More information on the vulnerability can be found here: https://spring.io/blog/2022/03/31/spring-framework-rce-early-announcement
This article represents the best analysis available at the time of publication, or most recent update. We will continue to update this article as more information is learned about this vulnerability.
March 31 2022, 18:26 UTC - Initial Publication
April 1 2022, 18:17 UTC - Updates to Attivio products
April 5, 2022, 17:03 UTC - Formatting update
|Solr||All||Not Vulnerable||Not Vulnerable||N/A|
|Fusion||5.x||Not Vulnerable||Not Vulnerable||N/A|
|Fusion||4.x and lower||Not Vulnerable||Not Vulnerable||N/A|
|Managed Fusion||All||Not Vulnerable||Not Vulnerable||N/A|
|Lucidworks Site Search||All||Not Vulnerable||Not Vulnerable||N/A|
|Lucidworks Search||All||Not Vulnerable||Not Vulnerable||N/A|
|Attivio||All||Not Vulnerable||Not Vulnerable||N/A|
|Attivio Standalone SearchUI||All||Not Vulnerable||Environment Specific (see notes)||Confirm Environment|
|App Studio||All||Not Vulnerable||Not Vulnerable||N/A|
Spring is an open source lightweight Java platform application development framework used by millions of developers using Spring Framework to create high-performing, easily testable code.

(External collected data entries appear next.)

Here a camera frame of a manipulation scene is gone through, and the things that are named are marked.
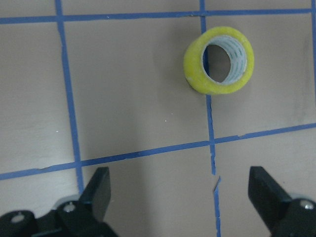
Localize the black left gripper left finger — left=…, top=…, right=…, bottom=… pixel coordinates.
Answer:
left=0, top=167, right=117, bottom=237

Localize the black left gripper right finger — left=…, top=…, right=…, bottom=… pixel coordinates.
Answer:
left=248, top=166, right=316, bottom=237

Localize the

The vulnerability affects Spring Cloud Functions in spring versions 3.1.6 and 3.2.2. Using routing functionality, it is possible for a user to provide a specially crafted Spring Expression Language (SpEL) as a routing-expression to access local resources and execute commands in the host.

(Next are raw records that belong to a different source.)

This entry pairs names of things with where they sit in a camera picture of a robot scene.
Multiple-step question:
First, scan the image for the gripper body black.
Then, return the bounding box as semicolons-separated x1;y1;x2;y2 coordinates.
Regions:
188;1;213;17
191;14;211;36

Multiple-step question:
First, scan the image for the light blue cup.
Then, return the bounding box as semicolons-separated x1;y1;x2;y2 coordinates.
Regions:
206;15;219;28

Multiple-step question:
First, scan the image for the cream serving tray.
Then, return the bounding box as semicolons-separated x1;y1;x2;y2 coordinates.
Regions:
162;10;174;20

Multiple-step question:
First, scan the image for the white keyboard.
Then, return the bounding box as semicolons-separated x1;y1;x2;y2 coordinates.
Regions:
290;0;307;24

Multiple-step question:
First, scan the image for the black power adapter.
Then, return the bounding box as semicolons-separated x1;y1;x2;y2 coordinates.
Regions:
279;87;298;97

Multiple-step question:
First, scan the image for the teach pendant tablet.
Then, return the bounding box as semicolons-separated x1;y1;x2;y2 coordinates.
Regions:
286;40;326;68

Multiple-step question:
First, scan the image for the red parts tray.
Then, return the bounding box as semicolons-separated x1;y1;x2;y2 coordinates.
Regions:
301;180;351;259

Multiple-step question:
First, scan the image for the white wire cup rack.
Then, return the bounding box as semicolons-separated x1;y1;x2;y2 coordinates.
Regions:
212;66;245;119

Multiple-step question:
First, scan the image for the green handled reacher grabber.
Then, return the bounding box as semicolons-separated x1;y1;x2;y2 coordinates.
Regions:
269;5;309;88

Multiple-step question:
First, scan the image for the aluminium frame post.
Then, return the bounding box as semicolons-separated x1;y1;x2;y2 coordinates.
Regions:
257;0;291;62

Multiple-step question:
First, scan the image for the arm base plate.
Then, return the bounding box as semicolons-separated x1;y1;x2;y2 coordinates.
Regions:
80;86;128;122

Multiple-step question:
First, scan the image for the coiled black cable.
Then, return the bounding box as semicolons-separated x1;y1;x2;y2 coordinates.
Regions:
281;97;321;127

Our analysis is that Fusion is not vulnerable. Lucidworks has scanned our available images for Fusion 5.x and determined that they are not affected by this CVE as they do not utilize Spring Cloud Functions. Spring Cloud Functions are not present on any scan of our containers which we performed in light of this CVE-2022-22963.
Furthermore, CVE-2022-22965 has a reliance on deploying a WAR file on tomcat as a container, neither of which are utilized in Fusion.
Fusion 4.x and older
Fusion versions of 4.x and older do not include the Spring Framework at all, and therefore these CVEs are not relevant to them.

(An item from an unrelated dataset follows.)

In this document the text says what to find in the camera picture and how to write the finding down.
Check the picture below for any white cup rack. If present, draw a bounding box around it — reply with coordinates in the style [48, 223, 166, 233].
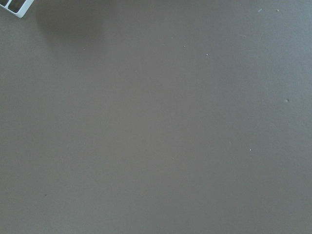
[0, 0, 34, 18]

We have determined Attivio is not vulnerable to CVE-2022-22963.
With respect to CVE-2022-22965:
Attivio is not vulnerable under the standard deployment model.
However, Attivio SearchUI when deployed in a standalone configuration does deploy onto a tomcat container. While SearchUI does not ship with java, we recommend that customers using standalone SearchUI deployed in tomcat verify the version of Java. This CVE can apply to deployments on Java 9 or higher due to exploiting class loader features introduced in Java 9.
This does NOT apply to embedded Attivio SearchUI - which does not use tomcat and is hosted by the Attivio node. Embedded Attivio SearchUI is Not Vulnerable.